-- What to work on --
Lines from the one with "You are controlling" through the end of the listing below should be set down exactly, with no other line included.

-- Data segment --
=== Section Start ===
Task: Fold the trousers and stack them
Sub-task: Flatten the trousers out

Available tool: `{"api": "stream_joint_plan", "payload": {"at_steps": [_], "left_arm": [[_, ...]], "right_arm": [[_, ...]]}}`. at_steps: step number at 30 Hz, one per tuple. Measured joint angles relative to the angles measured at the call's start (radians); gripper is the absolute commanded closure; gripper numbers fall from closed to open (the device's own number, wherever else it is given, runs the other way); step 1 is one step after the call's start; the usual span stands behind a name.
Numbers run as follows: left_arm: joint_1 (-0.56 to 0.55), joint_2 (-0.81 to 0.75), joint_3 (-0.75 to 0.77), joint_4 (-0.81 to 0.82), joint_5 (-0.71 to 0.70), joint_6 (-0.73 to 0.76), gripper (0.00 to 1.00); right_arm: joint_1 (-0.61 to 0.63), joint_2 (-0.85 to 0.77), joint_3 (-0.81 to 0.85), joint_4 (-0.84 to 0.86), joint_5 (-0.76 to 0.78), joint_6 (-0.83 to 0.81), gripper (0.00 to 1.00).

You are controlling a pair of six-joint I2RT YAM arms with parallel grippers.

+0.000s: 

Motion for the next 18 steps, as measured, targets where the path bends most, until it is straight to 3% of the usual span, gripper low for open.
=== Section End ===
-- Result for this exercise --
You are controlling a pair of six-joint I2RT YAM arms with parallel grippers.

+0.000s: 

Motion for the next 18 steps, as measured, targets where the path bends most, until it is straight to 3% of the usual span, gripper low for open.

The full answer has been given.